J'ai hésité à lancer ce film dans mon lecteur DVD. En effet, une chose que je n'avais pas vu lorsque j'avais passé ma commande, c'était la durée du film : 2h40. C'est un peu long je trouve pour un film d'un réalisateur que je n'adore pas non plus (enfin je n'avais vu que deux films de lui), mais si déjà j'avais déboursé 10 euros pour le DVD, autant que je le voie non ?
Bon il faut dire que les deux films (parce que oui il y a une suite directe s'appelant Jeanne la pucelle, les prisons) durent ensemble presque 6 heures, du coup c'est quand même un sacré investissement temporel.
J'ai donc vu cette première partie et j'ai vu un film comme on en voit rarement, bourré de bonnes idées, mais pas complètement convainquant non plus. Je m'explique. Dès le début, j'ai adoré cette photographie sans artifice, sans lumière artificielle, on sent la nature, on sent une austérité qui vient de cette absence d'éclairage artificiel, et c'est rudement beau. L'image, les acteurs ont une singularité qui est due à cet éclairage naturel. C'est rare de voir ça au cinéma. Si je devais rapprocher ce film d'un autre, je dirai que ça ressemble légèrement à Lancelot du Lac de Bresson, mais en mieux (pas que je n'aime pas le Bresson).
C'est à dire on est dans quelque chose d'austère, de très lent, avec très peu de moyen, sans effets spéciaux numérique ou autre, les batailles ne sont pas filmées de manière à être jouissives, elles sont justes là, filmées en plan fixe, parfois avec un léger mouvement de caméra. Il plane alors une atmosphère vraiment étrange, à la fois très naturelle et réaliste à cause de cette photo, des décors naturels etc, mais également assez surnaturel à cause des situations, des dialogues, de la mise en scène, c'est assez difficile à décrire comme atmosphère, mais ça vaut le coup d'être vu.

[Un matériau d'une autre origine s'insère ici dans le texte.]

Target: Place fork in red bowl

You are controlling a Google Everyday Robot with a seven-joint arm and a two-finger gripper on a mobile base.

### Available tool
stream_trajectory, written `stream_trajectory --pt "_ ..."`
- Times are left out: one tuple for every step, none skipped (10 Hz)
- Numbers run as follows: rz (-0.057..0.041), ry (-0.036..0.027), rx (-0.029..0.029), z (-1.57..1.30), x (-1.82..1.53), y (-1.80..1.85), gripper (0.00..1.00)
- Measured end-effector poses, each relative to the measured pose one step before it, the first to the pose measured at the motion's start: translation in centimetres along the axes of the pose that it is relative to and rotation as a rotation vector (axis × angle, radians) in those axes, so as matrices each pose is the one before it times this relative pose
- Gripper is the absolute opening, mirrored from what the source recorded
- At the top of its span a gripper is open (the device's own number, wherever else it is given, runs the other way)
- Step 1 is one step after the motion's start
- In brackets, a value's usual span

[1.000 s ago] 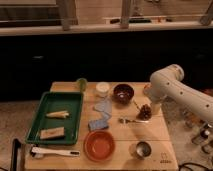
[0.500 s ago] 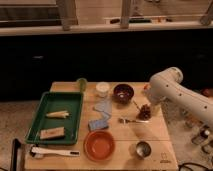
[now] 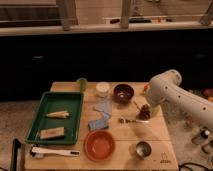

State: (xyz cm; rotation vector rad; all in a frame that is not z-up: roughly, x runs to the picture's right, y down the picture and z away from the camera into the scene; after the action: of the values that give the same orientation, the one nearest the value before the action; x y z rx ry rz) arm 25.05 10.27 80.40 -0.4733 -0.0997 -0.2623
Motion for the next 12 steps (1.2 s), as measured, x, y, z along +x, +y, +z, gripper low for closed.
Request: stream_trajectory --pt "-0.00692 -0.00435 -0.00361 0.309 -0.214 0.076 0.80" --pt "-0.00294 -0.00140 -0.00321 0.162 -0.178 0.055 0.80" --pt "0.00640 -0.00065 -0.00808 0.183 -0.277 0.247 0.80" --pt "0.00336 0.00080 -0.01138 0.351 -0.426 0.280 0.80" --pt "0.00120 0.00021 -0.00858 0.377 -0.499 0.156 0.80" --pt "0.00757 -0.00355 -0.00653 0.551 -0.525 0.211 0.80" --pt "0.00585 -0.00437 -0.00515 0.571 -0.456 0.200 0.80" --pt "0.00524 -0.00863 -0.00779 1.277 -0.871 -0.003 0.80" --pt "0.00483 -0.00954 -0.00967 1.201 -0.574 0.026 0.80" --pt "0.00806 -0.00492 -0.00783 0.870 -0.068 0.143 0.80" --pt "0.01229 -0.00894 -0.01174 1.101 -0.061 0.084 0.80" --pt "0.00435 -0.00695 -0.00985 0.763 -0.214 0.066 0.78"
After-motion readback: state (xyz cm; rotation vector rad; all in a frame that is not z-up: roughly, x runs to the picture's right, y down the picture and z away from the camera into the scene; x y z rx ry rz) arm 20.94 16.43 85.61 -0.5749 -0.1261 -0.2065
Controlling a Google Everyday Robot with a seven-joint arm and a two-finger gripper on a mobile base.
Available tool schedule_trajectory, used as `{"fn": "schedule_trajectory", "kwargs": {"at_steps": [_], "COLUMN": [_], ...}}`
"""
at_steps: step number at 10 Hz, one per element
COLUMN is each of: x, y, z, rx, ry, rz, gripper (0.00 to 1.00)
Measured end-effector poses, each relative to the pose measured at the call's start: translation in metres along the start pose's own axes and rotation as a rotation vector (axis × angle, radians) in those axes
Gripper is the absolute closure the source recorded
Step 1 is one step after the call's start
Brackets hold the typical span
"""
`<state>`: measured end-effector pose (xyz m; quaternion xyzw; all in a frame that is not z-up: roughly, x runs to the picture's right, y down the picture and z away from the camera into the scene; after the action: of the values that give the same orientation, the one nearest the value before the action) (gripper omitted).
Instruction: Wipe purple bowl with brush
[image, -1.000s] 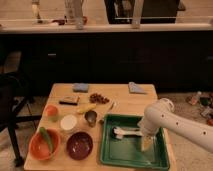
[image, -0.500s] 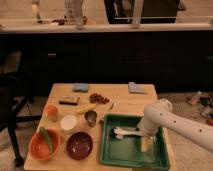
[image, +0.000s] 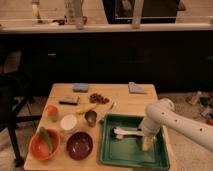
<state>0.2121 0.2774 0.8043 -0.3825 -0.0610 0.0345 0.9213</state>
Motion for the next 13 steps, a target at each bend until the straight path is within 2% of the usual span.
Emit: {"fn": "schedule_trajectory", "kwargs": {"at_steps": [2,3,4,5,9,13], "x": [0.002,0.002,0.005,0.005,0.009,0.007], "y": [0.000,0.000,0.001,0.001,0.003,0.003], "z": [0.001,0.001,-0.002,-0.002,-0.005,-0.023], "rx": [-0.005,-0.004,0.002,0.000,0.003,0.039], "ry": [-0.005,-0.008,-0.017,-0.015,-0.028,-0.034], "rz": [-0.001,0.000,0.003,0.002,-0.009,-0.024], "gripper": [0.62,0.67,0.90,0.98,1.00,1.00]}}
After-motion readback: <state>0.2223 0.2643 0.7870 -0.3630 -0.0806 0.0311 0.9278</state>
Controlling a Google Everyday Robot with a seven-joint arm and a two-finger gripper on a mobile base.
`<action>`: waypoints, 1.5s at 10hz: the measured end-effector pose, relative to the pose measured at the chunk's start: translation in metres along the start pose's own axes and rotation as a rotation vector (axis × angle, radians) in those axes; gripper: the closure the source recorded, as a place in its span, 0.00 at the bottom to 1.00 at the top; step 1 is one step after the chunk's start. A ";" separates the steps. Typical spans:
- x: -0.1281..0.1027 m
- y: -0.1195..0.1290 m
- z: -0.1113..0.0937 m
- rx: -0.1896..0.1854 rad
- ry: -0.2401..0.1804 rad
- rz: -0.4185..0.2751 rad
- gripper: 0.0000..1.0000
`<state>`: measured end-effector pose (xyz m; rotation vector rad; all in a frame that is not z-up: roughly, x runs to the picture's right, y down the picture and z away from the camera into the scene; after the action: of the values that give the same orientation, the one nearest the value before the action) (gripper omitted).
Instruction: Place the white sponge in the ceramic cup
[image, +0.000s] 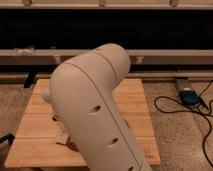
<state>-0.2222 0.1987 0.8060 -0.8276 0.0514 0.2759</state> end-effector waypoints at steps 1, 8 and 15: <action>0.003 0.000 -0.003 -0.001 -0.008 0.006 1.00; 0.011 -0.009 -0.055 0.045 -0.088 0.016 1.00; 0.006 -0.088 -0.158 0.235 -0.169 -0.051 1.00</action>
<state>-0.1835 0.0283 0.7613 -0.5693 -0.0943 0.2848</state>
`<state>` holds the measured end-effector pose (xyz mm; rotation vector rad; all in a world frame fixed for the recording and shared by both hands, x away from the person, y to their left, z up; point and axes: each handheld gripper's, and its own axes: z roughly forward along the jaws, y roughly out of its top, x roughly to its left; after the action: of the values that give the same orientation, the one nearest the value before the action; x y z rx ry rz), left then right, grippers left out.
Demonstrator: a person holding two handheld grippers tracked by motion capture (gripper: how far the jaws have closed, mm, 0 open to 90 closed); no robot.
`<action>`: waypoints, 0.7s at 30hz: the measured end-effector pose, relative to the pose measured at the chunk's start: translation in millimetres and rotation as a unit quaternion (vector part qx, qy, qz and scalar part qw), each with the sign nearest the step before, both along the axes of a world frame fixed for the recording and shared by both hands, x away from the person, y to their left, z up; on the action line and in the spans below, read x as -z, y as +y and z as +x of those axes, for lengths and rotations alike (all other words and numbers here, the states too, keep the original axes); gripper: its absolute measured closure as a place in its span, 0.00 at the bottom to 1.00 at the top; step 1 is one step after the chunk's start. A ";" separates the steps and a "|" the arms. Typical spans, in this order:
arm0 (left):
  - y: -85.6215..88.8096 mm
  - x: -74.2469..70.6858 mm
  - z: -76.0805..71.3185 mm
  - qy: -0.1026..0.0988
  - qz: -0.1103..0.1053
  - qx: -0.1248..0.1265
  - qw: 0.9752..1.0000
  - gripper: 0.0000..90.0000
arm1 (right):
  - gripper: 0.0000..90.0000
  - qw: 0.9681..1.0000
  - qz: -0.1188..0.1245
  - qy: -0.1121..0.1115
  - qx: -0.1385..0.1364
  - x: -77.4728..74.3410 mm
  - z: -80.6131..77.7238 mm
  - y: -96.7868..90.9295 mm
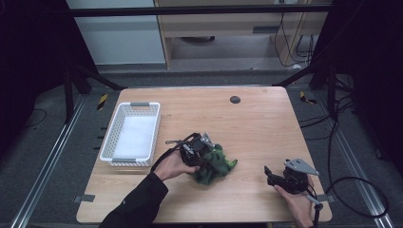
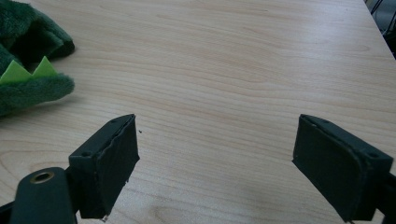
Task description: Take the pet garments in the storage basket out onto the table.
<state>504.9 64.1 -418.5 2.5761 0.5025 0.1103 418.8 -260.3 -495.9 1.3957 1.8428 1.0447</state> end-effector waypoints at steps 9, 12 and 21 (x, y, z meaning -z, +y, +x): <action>0.8 1.3 -2.4 -0.005 -0.004 -0.002 1.000 0.62 | 0.16 1.000 0.000 0.001 -0.001 0.1 0.0 0.3; 1.7 0.6 -4.7 -0.015 -0.008 -0.004 1.000 0.52 | 0.15 1.000 -0.003 -0.001 -0.002 0.5 0.3 -0.1; 8.6 -7.9 -12.7 -0.029 -0.032 -0.011 0.999 0.31 | 0.15 1.000 -0.001 0.002 -0.002 0.5 0.2 0.5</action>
<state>492.2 72.7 -410.6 2.4984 0.5037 0.1733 419.1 -259.8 -496.4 1.3936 1.8504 1.0424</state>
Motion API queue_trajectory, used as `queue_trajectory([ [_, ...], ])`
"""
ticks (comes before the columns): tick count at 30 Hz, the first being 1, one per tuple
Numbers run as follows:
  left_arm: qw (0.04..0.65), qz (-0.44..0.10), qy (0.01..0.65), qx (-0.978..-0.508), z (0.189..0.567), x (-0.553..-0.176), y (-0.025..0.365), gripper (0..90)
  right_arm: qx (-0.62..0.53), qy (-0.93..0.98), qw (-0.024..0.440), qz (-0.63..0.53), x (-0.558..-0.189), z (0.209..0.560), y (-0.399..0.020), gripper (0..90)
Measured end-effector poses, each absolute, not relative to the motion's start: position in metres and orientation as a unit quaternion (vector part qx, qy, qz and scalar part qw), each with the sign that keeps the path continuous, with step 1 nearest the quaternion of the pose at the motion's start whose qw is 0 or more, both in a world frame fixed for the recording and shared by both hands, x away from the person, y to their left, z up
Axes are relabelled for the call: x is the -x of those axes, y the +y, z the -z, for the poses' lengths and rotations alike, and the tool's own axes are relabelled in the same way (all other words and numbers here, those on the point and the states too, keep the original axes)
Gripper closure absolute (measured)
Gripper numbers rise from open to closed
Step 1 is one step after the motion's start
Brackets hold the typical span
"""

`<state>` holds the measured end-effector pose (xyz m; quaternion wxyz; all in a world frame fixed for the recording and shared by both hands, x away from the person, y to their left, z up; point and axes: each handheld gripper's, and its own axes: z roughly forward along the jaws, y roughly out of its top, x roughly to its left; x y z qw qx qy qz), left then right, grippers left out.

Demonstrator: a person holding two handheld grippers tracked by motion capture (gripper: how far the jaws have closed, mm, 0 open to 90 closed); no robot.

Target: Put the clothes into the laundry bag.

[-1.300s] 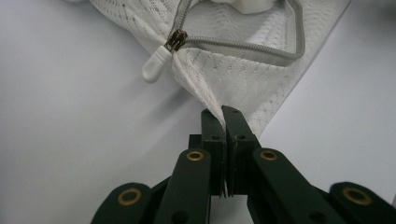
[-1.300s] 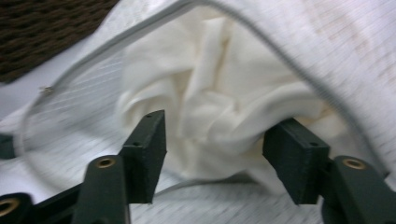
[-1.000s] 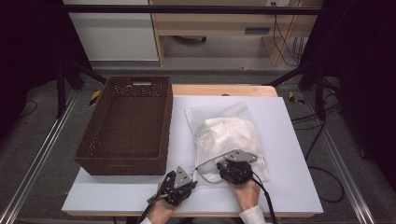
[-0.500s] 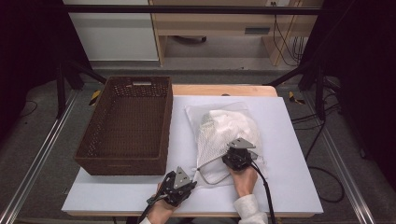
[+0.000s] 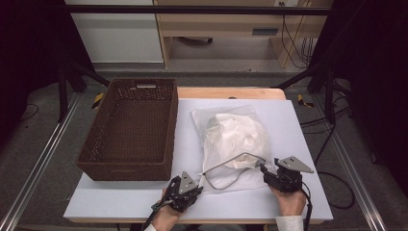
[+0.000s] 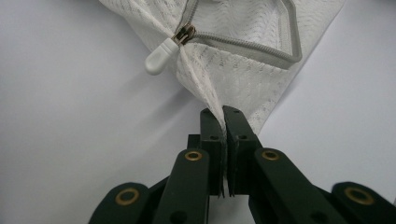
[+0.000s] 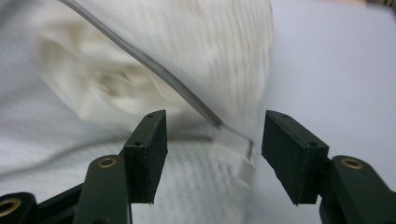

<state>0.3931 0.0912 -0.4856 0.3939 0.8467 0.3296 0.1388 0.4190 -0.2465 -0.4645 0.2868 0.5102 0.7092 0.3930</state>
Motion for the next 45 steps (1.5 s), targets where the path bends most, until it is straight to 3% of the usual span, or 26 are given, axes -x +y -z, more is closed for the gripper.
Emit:
queue_trajectory([
  [4, 0.396, -0.138, 0.331, -0.845, 0.486, -0.394, 0.091, 86.1, -0.536, 0.727, 0.252, -0.348, -0.43, 0.484, -0.257, 53.8],
  [8, 0.395, -0.139, 0.332, -0.845, 0.486, -0.394, 0.091, 86.0, -0.537, 0.734, 0.239, -0.34, -0.429, 0.485, -0.26, 85.3],
  [9, 0.395, -0.138, 0.333, -0.845, 0.486, -0.394, 0.092, 86.0, -0.537, 0.734, 0.238, -0.342, -0.426, 0.483, -0.261, 88.2],
  [15, 0.395, -0.14, 0.338, -0.843, 0.486, -0.395, 0.093, 86.0, -0.535, 0.726, 0.236, -0.364, -0.397, 0.471, -0.276, 89.9],
  [21, 0.398, -0.133, 0.347, -0.838, 0.486, -0.396, 0.097, 86.4, -0.525, 0.745, 0.215, -0.351, -0.378, 0.484, -0.278, 89.2],
  [23, 0.398, -0.133, 0.347, -0.839, 0.486, -0.396, 0.097, 86.5, -0.526, 0.745, 0.215, -0.349, -0.379, 0.483, -0.275, 81.9],
  [27, 0.4, -0.135, 0.346, -0.838, 0.486, -0.396, 0.096, 86.5, -0.502, 0.74, 0.236, -0.379, -0.378, 0.476, -0.266, 53.2],
  [30, 0.4, -0.138, 0.346, -0.838, 0.486, -0.395, 0.096, 86.5, -0.472, 0.74, 0.247, -0.411, -0.377, 0.463, -0.252, 49.4],
  [33, 0.398, -0.142, 0.343, -0.839, 0.486, -0.395, 0.095, 86.4, -0.445, 0.749, 0.233, -0.432, -0.383, 0.454, -0.232, 54.1],
  [38, 0.401, -0.142, 0.342, -0.838, 0.486, -0.395, 0.095, 86.8, -0.426, 0.783, 0.182, -0.414, -0.409, 0.466, -0.192, 77.0],
  [42, 0.403, -0.143, 0.339, -0.838, 0.483, -0.394, 0.096, 87.1, -0.427, 0.797, 0.185, -0.386, -0.431, 0.477, -0.17, 89.3],
  [45, 0.404, -0.142, 0.337, -0.838, 0.481, -0.392, 0.097, 87.3, -0.44, 0.791, 0.202, -0.374, -0.45, 0.483, -0.161, 90.0],
])
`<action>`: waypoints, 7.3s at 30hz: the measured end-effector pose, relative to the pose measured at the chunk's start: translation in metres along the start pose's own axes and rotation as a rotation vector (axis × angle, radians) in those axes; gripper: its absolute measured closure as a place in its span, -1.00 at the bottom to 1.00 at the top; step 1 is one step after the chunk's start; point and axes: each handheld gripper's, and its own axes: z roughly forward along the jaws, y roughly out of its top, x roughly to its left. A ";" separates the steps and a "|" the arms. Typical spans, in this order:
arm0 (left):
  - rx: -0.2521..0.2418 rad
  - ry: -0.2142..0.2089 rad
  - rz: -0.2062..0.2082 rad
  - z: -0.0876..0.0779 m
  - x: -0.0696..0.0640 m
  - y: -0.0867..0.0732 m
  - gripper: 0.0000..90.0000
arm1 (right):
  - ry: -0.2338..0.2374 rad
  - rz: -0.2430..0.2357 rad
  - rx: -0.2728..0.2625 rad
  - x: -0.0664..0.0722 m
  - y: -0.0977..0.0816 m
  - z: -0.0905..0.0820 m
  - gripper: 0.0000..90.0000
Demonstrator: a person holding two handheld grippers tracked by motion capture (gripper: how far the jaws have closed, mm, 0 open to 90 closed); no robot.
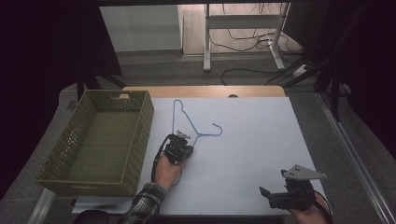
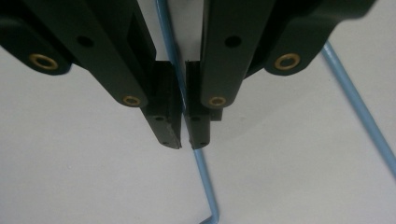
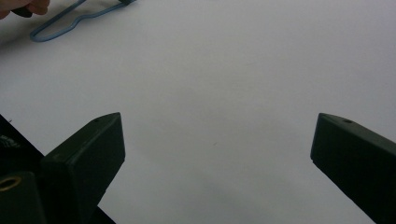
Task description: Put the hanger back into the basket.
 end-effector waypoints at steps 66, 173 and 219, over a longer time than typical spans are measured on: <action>-0.105 -0.159 -0.118 -0.025 0.019 -0.013 0.93 | -0.026 -0.035 0.045 -0.024 0.148 0.196 0.15; -0.184 -0.253 -0.025 -0.060 0.021 0.011 0.44 | 0.273 -0.176 -0.135 0.040 0.178 0.174 0.90; -0.190 -0.505 -0.057 -0.072 0.010 0.010 0.94 | 0.188 -0.126 -0.282 0.035 0.175 0.129 0.87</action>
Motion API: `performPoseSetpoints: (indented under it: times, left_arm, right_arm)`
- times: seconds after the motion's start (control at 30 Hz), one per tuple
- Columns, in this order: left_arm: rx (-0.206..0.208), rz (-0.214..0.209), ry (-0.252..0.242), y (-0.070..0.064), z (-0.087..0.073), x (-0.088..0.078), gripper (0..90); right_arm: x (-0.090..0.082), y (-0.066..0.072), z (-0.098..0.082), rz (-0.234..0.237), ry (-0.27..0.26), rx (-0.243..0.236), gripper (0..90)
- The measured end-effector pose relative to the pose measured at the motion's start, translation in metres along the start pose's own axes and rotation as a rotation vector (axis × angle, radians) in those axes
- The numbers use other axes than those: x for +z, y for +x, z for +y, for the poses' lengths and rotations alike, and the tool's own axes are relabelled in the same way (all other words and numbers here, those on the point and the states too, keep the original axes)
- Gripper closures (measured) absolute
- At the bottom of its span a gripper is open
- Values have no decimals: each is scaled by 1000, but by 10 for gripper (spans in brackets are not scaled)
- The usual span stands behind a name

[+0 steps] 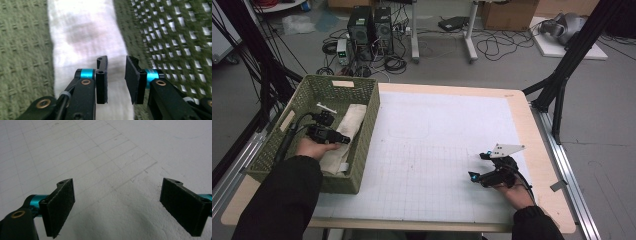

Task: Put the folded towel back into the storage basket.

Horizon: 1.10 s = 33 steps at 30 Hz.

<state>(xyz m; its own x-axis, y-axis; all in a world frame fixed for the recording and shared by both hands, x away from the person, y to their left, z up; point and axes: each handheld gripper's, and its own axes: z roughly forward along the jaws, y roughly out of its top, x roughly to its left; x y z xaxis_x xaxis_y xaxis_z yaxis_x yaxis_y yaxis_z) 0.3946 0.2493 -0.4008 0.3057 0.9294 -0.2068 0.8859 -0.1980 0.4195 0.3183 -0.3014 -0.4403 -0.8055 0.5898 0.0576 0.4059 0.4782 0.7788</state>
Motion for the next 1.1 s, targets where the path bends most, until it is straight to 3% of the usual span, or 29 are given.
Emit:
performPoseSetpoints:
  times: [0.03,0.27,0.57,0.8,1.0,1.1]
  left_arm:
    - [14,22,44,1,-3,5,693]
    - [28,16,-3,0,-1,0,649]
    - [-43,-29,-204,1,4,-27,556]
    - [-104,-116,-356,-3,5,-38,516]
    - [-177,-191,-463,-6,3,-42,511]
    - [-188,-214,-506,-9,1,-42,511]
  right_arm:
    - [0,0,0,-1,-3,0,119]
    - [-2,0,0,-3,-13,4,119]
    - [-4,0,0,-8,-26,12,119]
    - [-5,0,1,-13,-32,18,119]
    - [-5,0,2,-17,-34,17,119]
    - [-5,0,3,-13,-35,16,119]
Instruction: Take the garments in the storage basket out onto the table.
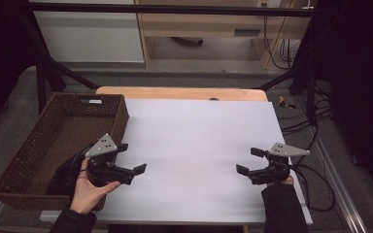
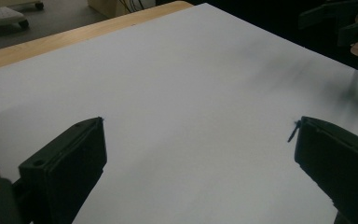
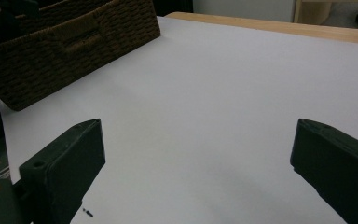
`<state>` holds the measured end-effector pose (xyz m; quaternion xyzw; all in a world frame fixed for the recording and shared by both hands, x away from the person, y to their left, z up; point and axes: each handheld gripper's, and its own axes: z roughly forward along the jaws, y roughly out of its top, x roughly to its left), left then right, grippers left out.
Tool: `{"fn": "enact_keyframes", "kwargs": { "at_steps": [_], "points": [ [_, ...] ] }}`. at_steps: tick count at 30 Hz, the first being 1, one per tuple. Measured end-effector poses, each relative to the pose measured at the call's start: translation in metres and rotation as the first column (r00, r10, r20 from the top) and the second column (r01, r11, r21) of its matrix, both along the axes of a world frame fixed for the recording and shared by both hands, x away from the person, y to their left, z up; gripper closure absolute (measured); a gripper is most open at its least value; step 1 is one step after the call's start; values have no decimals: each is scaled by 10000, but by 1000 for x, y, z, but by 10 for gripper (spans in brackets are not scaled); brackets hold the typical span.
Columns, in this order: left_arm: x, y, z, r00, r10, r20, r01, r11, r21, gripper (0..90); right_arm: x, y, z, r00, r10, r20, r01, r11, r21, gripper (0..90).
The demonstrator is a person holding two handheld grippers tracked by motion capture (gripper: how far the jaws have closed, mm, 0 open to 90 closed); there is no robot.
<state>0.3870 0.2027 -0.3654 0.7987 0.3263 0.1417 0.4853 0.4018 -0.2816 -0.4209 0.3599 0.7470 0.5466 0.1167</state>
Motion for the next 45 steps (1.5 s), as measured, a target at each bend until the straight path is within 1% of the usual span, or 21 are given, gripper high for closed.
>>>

Je pense que l'on peut découper ce premier film en deux, une première partie où Jeanne tente de convaincre des gens de l’amener près du dauphin du roi de France pour le faire sacrer roi à Reims, et une autre faite de batailles. J'avoue préférer le début du film, où justement on voit un sujet très pieux, traité de manière banale, profane, c'est à dire Jeanne qui va recevoir des illuminations divines, parler à la foule, aux gens pour les convaincre. Mais la mise en scène va traiter ça de manière anodine, comme si de rien n'était, sans que ça dénote de l'ensemble. Tout passe par le jeu de Bonnaire. Elle est parfois juvénile, souriante, avec un vocabulaire familier, et puis tout à coup elle rayonne, sort une tirade dans un français châtié et convainc des gens. Et je trouve ça assez brillant de la voir changer de nature complètement d'une scène à l'autre.
Après c'est le genre de parti pris qui ne plaira pas à tout le monde, cette austérité poussée à l'extrême, mais quelque part c'est envoûtant.
Après une fois qu'elle a vu le futur roi de France, j'aime un peu moins le film, même si quelques scènes valent très largement le détour, je trouve que l'intérêt du film se dilue un peu, et c'est très dommage. Même si la dernière demi-heure reste vraiment pas mal du tout, il y a quelques baisses de régime où j'ai un peu décroché.
Néanmoins, ça reste quelque chose à voir, parce que c'est vraiment singulier comme film, comme expérience. Je ne suis pas certain d'enchaîner tout de suite avec la seconde partie, encore plus longue, mais je suis content d'avoir vu ce film, c'est une oeuvre intéressante et assez perturbante par moment à cause de cette simplicité visuelle, on se croirait chez Rohmer par moments.